Utrecht University - Netherlands

Dr. Helen Vossen is Associate Professor at the Department of Clinical Child and Family Studies at Utrecht University, the Netherlands. She has been researching the influence of digital media on the development of youth for more than 16 years. Her research focusses on the impact of social media use on mental wellbeing and visa versa. In addition, she investigates what parents can do to prevent problematic social media use an how they can stimulate healthy screen use. In 2025 she co-authored the Guideline for Healthy Screen use, commissioned by the ministry of Health (https://gezondschermgebruik.nl/en).

Speaker

Alexandra Geese

European Parliament (Member of the European Parliament) - Belgium

Alexandra Geese is the digital expert of the Greens/EFA group, a co-founder of the Eurostack initiative and a leading advocate for digital sovereignty in Europe. She has served as a Member of the European Parliament since 2019. As a key negotiator of the Digital Services Act, she has shaped legislation that strengthens Europe’s ability to set its own rules for digital platforms and online spaces.
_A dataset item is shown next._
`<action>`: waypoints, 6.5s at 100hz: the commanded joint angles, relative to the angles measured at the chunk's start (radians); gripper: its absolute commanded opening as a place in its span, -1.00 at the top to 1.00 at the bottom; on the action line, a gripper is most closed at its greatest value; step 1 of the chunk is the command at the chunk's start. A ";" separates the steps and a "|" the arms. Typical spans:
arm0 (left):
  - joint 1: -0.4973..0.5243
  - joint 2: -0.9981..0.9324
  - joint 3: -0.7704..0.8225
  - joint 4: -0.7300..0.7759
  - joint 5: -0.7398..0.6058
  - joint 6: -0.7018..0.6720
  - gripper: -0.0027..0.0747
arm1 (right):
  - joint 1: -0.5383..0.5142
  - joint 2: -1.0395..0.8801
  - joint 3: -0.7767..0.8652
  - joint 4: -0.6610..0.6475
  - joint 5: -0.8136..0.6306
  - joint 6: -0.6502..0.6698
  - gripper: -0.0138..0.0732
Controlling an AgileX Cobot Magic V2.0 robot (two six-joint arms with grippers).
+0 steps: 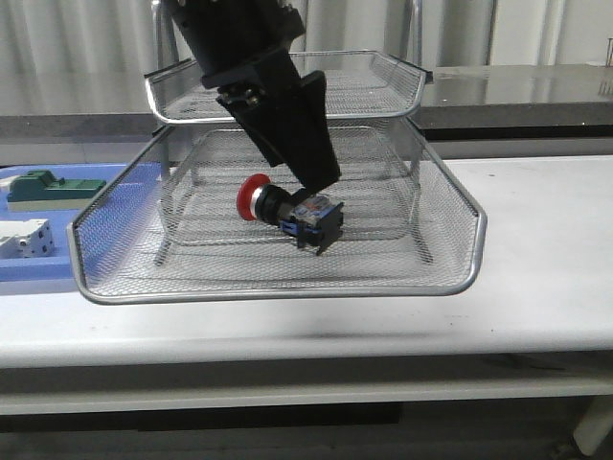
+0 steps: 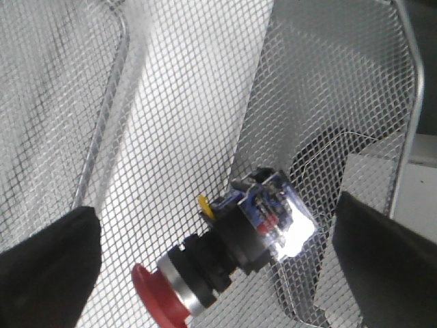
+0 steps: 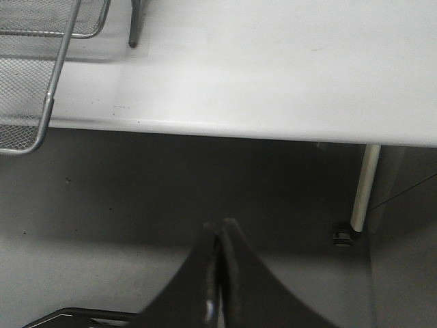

She leads Politico’s 2026 ‘10 to Watch’ list, recognising her growing influence on EU digital policy.

Speaker

Christos Floros

Monnett

Christos Floros is the founder of Monnett, a social network built on the idea that technology should actually serve the people using it. Christos blends entrepreneurship with a genuine commitment to democracy and civic leadership, ditching Big Tech’s algorithms in favor of pro-social tools. He’s proving that you can build a successful, high-growth ecosystem in Europe with a commitment to a better society along the way.